• **DATASET SECTION**
————
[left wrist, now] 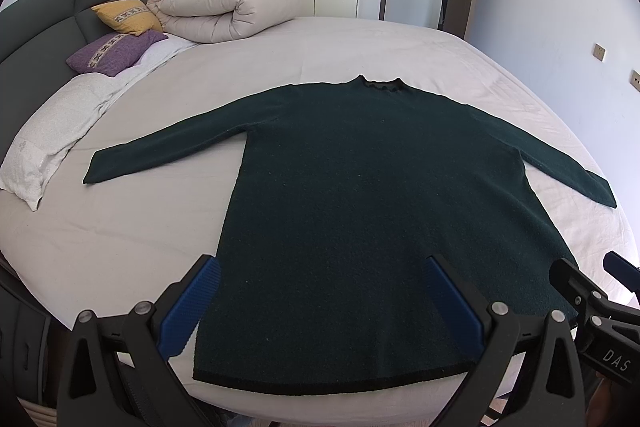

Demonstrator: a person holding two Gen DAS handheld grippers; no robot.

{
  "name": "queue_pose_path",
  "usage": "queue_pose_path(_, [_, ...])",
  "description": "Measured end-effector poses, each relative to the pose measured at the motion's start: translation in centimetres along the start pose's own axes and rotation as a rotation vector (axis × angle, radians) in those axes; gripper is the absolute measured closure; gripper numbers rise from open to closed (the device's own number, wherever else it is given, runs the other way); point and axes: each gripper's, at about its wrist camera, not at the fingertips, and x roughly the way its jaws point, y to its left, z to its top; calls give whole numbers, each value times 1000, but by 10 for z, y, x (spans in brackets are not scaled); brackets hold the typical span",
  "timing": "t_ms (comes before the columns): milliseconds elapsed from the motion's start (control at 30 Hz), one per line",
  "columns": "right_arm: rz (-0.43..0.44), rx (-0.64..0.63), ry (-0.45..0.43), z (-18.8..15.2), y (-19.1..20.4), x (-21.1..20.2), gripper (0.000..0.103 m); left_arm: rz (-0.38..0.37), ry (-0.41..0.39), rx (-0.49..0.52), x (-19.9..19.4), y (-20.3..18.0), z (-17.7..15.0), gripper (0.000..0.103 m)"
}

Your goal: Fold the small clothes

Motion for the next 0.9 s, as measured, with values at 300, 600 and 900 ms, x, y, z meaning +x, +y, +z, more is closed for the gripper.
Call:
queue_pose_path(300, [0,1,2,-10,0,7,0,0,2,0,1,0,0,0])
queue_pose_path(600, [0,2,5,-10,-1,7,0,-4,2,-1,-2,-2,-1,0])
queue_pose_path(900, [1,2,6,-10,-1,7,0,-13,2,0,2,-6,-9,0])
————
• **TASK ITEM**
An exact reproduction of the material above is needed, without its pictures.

• **THE ANSWER**
[left wrist, now] 

Demonstrator: a person holding two Gen DAS handheld grippers; no robot.

{
  "name": "queue_pose_path",
  "usage": "queue_pose_path(_, [_, ...])",
  "description": "Measured end-effector poses, each relative to the pose measured at the motion's start: translation in centimetres along the start pose's own axes and rotation as a rotation vector (axis × angle, radians) in those axes; gripper is the absolute measured closure; gripper numbers rise from open to closed (the device's own number, wherever else it is given, runs the other way); point and axes: each gripper's, at about its wrist camera, not at the fingertips, and x roughly the way its jaws point, y to its left, z to its top; calls give whole numbers, each value times 1000, but by 10 for z, y, x (spans in brackets are not scaled); brackets hold the typical span",
  "timing": "t_ms (comes before the columns): milliseconds elapsed from the motion's start (control at 30 Hz), one per line",
  "columns": "right_arm: rz (-0.43..0.44), rx (-0.64..0.63), ry (-0.45..0.43), z (-18.8..15.2), y (-19.1..20.4), x (-21.1..20.2), gripper (0.000..0.103 m); left_arm: rz (-0.38..0.37), ry (-0.41..0.39), rx (-0.49..0.52), x (-19.9..19.4), y (-20.3..18.0), z (-17.7..15.0), gripper (0.000..0.103 m)"
}

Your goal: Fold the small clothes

Motion for the next 0.9 s, as measured, with values at 300, 600 and 900 ms, x, y, z meaning +x, +y, +z, more is closed for the gripper.
Call:
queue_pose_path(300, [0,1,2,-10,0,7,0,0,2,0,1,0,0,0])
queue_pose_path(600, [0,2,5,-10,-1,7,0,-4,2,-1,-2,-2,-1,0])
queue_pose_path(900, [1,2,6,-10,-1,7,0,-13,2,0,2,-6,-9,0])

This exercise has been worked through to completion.